Very puzzling sort behavior

Started by Ken Tanzerover 10 years ago13 messagesgeneral
Jump to latest
#1Ken Tanzer
ken.tanzer@gmail.com

Hi. In a table that includes these columns:

my_db=> \d tbl_client
...
name_last | character varying(40) | not null
name_first | character varying(30) | not null
...

I am extremely puzzled by the sorting of the "CLARKE"s in this list:

my_db=> SELECT name_last,length(name_last),name_last='CLARK' AS
clark,name_last='CLARKE' AS clarke FROM tbl_client WHERE name_last ILIKE
'CLARK%' OR name_last ILIKE 'ADAMS%' ORDER BY name_last || ', ' ||
name_first;
name_last | length | clark | clarke
-----------+--------+-------+--------
ADAMS | 5 | f | f
ADAMS | 5 | f | f
ADAMS | 5 | f | f
ADAMS | 5 | f | f
ADAMS | 5 | f | f
ADAMS | 5 | f | f
ADAMSON | 7 | f | f
CLARK | 5 | t | f
CLARK | 5 | t | f
CLARKE | 6 | f | t
CLARKE | 6 | f | t
CLARKE | 6 | f | t
CLARK | 5 | t | f
CLARK | 5 | t | f
CLARK | 5 | t | f
CLARK | 5 | t | f
CLARK | 5 | t | f
(17 rows)

The ADAMS are included just to show a similar example is ordering
correctly.

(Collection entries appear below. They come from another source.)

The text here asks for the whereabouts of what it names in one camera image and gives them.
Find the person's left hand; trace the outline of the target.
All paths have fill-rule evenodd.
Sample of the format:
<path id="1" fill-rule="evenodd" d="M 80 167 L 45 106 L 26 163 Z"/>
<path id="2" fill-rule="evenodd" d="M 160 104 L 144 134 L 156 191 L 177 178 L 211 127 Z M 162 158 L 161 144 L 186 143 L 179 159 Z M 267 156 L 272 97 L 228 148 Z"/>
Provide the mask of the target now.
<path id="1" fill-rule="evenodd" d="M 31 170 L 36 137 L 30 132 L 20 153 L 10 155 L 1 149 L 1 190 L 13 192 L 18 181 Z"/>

I put the length and equality test columns in to try to make
sure there weren't some bizarre characters in the data. This is only
happening on one particular database. I did a reindex on the table just
for good measure. If I remove the name_first piece of the ORDER BY (which
doesn't seem like it should matter), it sorts as expected:

my_db=> SELECT name_last,length(name_last),name_last='CLARK' AS
clark,name_last='CLARKE' AS clarke FROM tbl_client WHERE name_last ILIKE
'CLARK%' OR name_last ILIKE 'ADAMS%' ORDER BY name_last || ', '

;
name_last | length | clark | clarke
-----------+--------+-------+--------
ADAMS | 5 | f | f
ADAMS | 5 | f | f
ADAMS | 5 | f | f
ADAMS | 5 | f | f
ADAMS | 5 | f | f
ADAMS | 5 | f | f
ADAMSON | 7 | f | f
CLARK | 5 | t | f
CLARK | 5 | t | f
CLARK | 5 | t | f
CLARK | 5 | t | f
CLARK | 5 | t | f
CLARK | 5 | t | f
CLARK | 5 | t | f
CLARKE | 6 | f | t
CLARKE | 6 | f | t
CLARKE | 6 | f | t
(17 rows)

I tried selecting those 17 rows from tbl_client into a new table, and get
the same odd behavior. However, if I run with new data I get an expected
order:

CREATE TEMP TABLE test (
name_first VARCHAR(40),
name_last VARCHAR(30)

);

INSERT INTO test VALUES ('JOE','CLARKE'),('BILL','CLARK');

SELECT * FROM test ORDER BY name_last;
SELECT * FROM test ORDER BY name_last || ', ' || name_first;

Any thoughts about what's going on, what to do about it, or what obvious
point I missing? Thanks in advance!

my_db=> SELECT version();
version

----------------------------------------------------------------------------------------------------------------
PostgreSQL 9.2.13 on x86_64-unknown-linux-gnu, compiled by gcc (GCC) 4.4.7
20120313 (Red Hat 4.4.7-11), 64-bit
(1 row)

Ken

--
AGENCY Software
A Free Software data system
By and for non-profits
*http://agency-software.org/ <http://agency-software.org/&gt;*
*https://agency-software.org/demo/client
<https://agency-software.org/demo/client&gt;*
ken.tanzer@agency-software.org
(253) 245-3801

Subscribe to the mailing list
<agency-general-request@lists.sourceforge.net?body=subscribe> to
learn more about AGENCY or
follow the discussion.

In reply to: Ken Tanzer (#1)
Re: Very puzzling sort behavior

On Thu, Sep 10, 2015 at 12:35 PM, Ken Tanzer <ken.tanzer@gmail.com> wrote:

Any thoughts about what's going on, what to do about it, or what obvious point I missing? Thanks in advance!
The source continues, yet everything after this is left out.